0
votes

I am trying to build a house price prediction model with sklearn linear regression and I am getting a negative score.

Please what am I doing wrong?

dataset:

this is the dataset

Screenshot of Dataset: enter image description here

Please see below details:

Shape of dataframe: (23435, 190)

Code:

import pandas as pd
from sklearn.model_selection import train_test_split
from sklearn.linear_model import LinearRegression
from sklearn.model_selection import ShuffleSplit
from sklearn.model_selection import cross_val_score

    properties_five = pd.read_csv('house_test.csv')
    
    X = properties_five.drop('price', axis='columns')
    y = properties_five['price']
    
    X_train, X_test, y_train, y_test = train_test_split(X, y, test_size=0.2, random_state=10)
    
    lr_clf = LinearRegression()
    lr_clf.fit(X_train, y_train)
    print(lr_clf.score(X_train,y_train))
    print(lr_clf.score(X_test,y_test))
    
    cv = ShuffleSplit(n_splits=5, test_size=0.2, random_state=0)
    
    print(cross_val_score(LinearRegression(), X, y, cv=cv))

score on training data: 0.0025884591059242013

score on test data : -1.6566338615525985e+24

3
Please share your code output - gtomer
thanks, I have updated my question with this - biggest_boy

3 Answers

2
votes

Your code seems fine - except the line df = pd.read_csv('house_test.csv') should probably be properties_five = pd.read_csv('house_test.csv') to match the next lines.

When I run it on this data set, I get the following output:

0.7307587542204755
0.465770160153375
[0.64358885 0.67211318 0.67817097 0.53631898 0.67390831]

Perhaps the linear regression simply performs poorly on your data set, or else your data set contains errors.

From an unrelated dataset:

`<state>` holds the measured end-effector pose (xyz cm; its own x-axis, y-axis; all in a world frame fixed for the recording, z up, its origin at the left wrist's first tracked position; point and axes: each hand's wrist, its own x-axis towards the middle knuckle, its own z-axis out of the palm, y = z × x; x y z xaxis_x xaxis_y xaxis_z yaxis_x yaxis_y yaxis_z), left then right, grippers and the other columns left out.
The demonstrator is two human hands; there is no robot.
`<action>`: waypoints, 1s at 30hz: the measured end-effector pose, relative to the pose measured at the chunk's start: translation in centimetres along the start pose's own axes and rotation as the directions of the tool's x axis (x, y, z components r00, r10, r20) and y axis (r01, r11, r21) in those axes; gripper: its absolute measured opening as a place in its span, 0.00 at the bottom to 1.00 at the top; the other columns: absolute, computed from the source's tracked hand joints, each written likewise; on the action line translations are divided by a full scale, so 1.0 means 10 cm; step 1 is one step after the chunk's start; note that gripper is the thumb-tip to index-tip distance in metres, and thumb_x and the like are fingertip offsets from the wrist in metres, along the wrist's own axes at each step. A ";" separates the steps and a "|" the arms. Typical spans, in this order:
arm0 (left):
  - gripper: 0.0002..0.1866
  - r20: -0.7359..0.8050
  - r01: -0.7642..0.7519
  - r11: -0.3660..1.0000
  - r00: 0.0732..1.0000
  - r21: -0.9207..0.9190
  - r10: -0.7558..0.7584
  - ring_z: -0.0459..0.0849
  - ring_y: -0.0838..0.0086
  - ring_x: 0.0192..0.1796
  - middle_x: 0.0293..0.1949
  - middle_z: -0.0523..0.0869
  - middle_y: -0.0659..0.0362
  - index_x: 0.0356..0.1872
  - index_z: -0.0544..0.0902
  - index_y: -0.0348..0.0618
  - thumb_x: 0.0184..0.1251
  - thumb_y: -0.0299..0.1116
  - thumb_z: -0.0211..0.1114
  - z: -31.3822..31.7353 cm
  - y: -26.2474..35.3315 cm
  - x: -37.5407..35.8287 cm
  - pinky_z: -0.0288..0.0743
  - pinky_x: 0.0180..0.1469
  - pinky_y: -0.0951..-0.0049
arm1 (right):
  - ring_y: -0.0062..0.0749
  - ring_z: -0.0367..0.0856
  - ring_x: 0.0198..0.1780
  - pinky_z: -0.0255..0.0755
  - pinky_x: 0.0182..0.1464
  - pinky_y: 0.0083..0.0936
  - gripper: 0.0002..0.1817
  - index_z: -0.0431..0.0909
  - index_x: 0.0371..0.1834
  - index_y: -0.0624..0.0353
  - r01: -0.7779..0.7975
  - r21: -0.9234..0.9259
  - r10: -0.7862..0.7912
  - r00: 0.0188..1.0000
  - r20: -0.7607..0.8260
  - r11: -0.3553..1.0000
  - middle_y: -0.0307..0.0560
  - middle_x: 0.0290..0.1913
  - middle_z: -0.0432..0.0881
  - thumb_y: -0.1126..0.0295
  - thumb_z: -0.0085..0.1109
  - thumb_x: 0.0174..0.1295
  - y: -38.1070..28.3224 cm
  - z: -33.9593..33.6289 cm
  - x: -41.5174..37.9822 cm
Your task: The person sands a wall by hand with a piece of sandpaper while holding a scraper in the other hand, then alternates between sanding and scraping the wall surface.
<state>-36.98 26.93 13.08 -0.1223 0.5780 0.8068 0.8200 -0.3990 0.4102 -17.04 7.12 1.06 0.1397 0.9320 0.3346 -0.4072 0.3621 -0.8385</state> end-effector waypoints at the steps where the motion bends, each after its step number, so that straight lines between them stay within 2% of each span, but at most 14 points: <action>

A negative R² score means that you would be better off using "constant regression", that is having your prediction be always equal to the mean of y.

0
votes

Please share your outputs. Also linear regression is subject to outliers so you should standardize the numerical variables.

0
votes

You have read the file using df name, so the very next line you should replace properties_five with df. And try to standardize/normalize the dataset, I hope that it will help to reduce error, for example here you can find details.